Exactly the lines below, starting with the one containing "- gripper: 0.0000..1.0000" and going on through the one containing "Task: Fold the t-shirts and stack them", must be reproduced, both ends included, and no pictures with them.

START INFORMATION SHOWN

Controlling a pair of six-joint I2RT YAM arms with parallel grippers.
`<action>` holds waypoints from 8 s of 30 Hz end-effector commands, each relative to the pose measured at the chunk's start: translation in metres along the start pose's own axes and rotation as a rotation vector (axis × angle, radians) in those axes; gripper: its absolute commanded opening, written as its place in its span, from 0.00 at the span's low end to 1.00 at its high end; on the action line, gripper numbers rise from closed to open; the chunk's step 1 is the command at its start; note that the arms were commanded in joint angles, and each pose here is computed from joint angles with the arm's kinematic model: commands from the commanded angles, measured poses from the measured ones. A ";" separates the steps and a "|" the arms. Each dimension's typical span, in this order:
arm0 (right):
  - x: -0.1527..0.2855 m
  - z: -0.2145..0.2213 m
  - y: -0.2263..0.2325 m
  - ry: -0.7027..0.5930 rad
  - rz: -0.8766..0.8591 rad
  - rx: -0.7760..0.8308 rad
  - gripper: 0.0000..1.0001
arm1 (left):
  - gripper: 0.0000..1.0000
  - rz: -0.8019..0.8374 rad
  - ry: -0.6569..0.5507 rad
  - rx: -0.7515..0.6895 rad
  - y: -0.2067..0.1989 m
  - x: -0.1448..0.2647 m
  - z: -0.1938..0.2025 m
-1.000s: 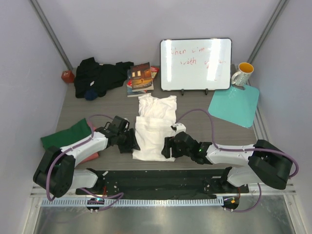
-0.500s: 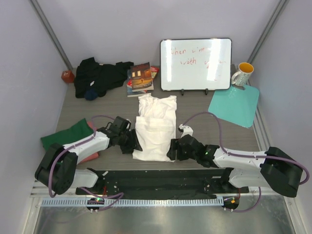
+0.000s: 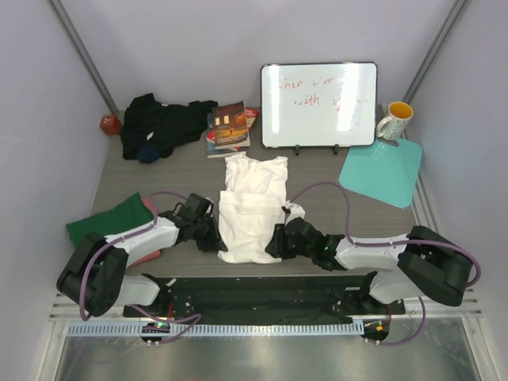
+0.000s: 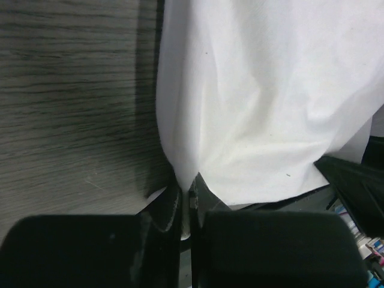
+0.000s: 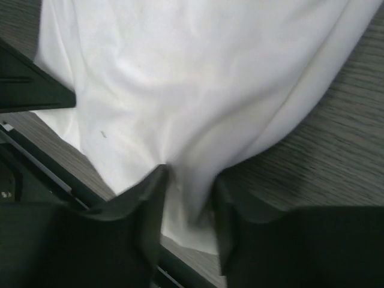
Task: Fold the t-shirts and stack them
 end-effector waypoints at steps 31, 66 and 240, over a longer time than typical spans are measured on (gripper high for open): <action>0.066 -0.082 0.045 -0.185 0.091 0.163 0.01 | 0.00 0.053 -0.230 -0.155 -0.100 0.077 -0.086; 0.001 -0.224 -0.019 -0.228 0.402 0.196 0.01 | 0.00 -0.092 -0.305 -0.162 -0.153 0.011 -0.245; -0.066 -0.102 -0.050 0.046 0.471 0.305 0.01 | 0.00 -0.447 -0.234 -0.253 -0.039 -0.035 -0.124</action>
Point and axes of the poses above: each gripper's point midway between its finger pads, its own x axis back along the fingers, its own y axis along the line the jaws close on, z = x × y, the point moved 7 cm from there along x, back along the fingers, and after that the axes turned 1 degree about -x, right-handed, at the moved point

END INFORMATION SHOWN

◆ TASK OUTPUT:
  - gripper: 0.0000..1.0000
  - rz: -0.8019..0.8374 rad
  - ry: -0.6569..0.5507 rad
  - rx: -0.7515..0.6895 rad
  - y: -0.2067..0.1989 m
  - x: -0.1448..0.2647 m
  - z: -0.1938..0.2025 m
-1.000s: 
-0.500s: 
+0.000s: 
+0.000s: 
+0.000s: 
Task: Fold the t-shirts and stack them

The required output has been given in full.